05 March 2008

Body | Artist | Surgeon

While I cannot agree with New Media artist Stelarc's premise that 'the body is obsolete' - yet - who can argue with his pre-millennial statement:
The body is neither a very efficient nor very durable structure. It malfunctions often and fatigues quickly; its performance is determined by its age. It is susceptible to disease and is doomed to a certain and early death. Its survival parameters are very slim - it can survive only weeks without food, days without water and minutes without oxygen (1998)
This is the first in a series of posts exploring intersections of art & surgery. Blame Carnal Artist Marie Orlan, whose work I was first exposed to as a HAMS student @ UCL.

The hybridization and augmentation of the human form motivated by reasons other than reparation & disease are contemporary realities.

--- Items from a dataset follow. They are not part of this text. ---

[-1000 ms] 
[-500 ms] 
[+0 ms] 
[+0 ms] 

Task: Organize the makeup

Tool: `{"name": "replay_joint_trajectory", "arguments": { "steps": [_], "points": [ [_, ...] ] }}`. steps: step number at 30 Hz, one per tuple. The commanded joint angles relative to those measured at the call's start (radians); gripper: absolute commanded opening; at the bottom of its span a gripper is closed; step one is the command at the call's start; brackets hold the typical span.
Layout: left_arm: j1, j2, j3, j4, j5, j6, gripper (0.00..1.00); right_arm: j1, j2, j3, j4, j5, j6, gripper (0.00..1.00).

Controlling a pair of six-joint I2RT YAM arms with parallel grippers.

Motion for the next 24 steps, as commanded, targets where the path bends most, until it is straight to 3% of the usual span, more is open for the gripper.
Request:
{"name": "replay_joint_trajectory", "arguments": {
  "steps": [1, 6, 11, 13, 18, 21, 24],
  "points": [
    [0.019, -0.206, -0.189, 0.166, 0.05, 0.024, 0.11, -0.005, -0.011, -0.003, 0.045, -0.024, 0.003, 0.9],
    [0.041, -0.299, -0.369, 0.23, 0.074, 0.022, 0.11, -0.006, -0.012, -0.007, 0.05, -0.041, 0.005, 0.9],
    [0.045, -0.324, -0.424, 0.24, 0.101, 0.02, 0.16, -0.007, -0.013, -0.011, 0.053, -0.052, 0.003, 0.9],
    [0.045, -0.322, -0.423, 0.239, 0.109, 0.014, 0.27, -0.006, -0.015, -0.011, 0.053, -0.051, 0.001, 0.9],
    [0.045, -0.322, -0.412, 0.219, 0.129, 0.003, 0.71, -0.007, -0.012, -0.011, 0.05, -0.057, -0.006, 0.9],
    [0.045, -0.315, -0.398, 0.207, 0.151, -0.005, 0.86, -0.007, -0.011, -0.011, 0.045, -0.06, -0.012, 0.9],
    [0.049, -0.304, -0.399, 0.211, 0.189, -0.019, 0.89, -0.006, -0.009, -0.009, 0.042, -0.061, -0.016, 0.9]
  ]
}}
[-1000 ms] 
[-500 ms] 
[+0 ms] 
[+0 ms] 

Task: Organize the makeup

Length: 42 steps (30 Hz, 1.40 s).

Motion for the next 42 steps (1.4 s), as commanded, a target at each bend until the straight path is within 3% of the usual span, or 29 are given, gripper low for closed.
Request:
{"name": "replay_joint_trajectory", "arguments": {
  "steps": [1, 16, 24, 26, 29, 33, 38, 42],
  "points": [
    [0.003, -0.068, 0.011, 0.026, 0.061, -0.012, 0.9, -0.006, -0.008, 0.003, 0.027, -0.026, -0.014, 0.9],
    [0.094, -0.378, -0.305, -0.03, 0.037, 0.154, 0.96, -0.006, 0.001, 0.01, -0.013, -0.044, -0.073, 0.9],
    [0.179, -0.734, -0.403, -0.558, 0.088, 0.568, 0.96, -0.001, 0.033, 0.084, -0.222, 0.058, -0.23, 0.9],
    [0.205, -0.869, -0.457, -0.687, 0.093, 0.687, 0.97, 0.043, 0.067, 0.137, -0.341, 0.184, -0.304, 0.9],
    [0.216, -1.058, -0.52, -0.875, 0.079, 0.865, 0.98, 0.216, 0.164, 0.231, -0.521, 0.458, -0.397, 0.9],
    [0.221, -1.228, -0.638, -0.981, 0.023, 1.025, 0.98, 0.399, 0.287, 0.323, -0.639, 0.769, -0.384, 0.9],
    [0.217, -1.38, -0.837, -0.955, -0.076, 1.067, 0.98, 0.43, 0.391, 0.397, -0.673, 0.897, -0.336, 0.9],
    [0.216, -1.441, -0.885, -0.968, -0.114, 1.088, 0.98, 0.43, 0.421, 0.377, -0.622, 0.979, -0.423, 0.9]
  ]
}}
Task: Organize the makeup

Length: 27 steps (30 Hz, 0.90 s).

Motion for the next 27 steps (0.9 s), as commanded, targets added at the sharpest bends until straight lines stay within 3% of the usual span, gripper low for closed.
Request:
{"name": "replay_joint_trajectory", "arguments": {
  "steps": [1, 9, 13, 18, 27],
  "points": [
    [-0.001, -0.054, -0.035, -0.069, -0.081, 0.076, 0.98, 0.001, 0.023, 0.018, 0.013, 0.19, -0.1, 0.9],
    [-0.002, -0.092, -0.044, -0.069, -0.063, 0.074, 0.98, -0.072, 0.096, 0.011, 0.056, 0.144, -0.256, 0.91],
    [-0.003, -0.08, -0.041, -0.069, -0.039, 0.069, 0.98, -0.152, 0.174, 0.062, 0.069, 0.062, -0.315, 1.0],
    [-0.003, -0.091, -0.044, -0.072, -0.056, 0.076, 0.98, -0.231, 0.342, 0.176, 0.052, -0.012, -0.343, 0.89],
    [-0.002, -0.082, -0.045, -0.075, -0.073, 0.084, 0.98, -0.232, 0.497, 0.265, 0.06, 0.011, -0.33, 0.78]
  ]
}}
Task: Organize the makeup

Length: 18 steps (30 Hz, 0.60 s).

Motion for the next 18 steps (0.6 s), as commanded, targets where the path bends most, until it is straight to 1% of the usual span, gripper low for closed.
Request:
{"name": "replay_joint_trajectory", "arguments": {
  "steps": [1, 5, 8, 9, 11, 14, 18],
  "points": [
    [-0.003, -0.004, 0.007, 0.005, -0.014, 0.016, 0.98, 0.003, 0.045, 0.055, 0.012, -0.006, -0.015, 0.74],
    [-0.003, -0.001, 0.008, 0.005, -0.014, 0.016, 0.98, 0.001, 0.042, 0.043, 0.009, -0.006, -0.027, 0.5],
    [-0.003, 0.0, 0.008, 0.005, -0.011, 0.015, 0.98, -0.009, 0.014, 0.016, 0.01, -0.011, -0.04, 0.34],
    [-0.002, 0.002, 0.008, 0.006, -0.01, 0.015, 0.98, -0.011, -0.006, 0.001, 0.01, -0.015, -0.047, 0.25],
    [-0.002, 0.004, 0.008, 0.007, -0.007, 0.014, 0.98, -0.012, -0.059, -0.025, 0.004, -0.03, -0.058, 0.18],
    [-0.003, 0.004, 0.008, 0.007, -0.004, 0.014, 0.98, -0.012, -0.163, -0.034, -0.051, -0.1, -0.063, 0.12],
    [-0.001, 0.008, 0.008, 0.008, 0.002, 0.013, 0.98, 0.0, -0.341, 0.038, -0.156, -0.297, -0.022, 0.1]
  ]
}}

Plastic surgery and prosthetics have evolved from servicing compensation and lack (mastectomy, amputation) to re-forming the body to aesthetic or idealized visions, enhancing sensory capabilities and eventually to serve a Transhumanist agenda.

Nevertheless, the traditional definitions of surgery -- along the lines of 'a medical procedure involving an incision with instruments' -- are consistently appended with references to purpose of 'removing diseased tissue', 'to repair damage' and 'work of treating diseases, injuries, or deformities'.

Collaborations between surgeons and groundbreaking artists necessitate that traditional definitions be updated. To quote Stelarc once more,
'Altering the architecture of the body results in adjusting and extending its awareness of the world.'
Surgeons are moving beyond those roles prescribed by drug companies & HMOs, and are becoming complicit in the redefinition of the human form, and eventually what it is to be human.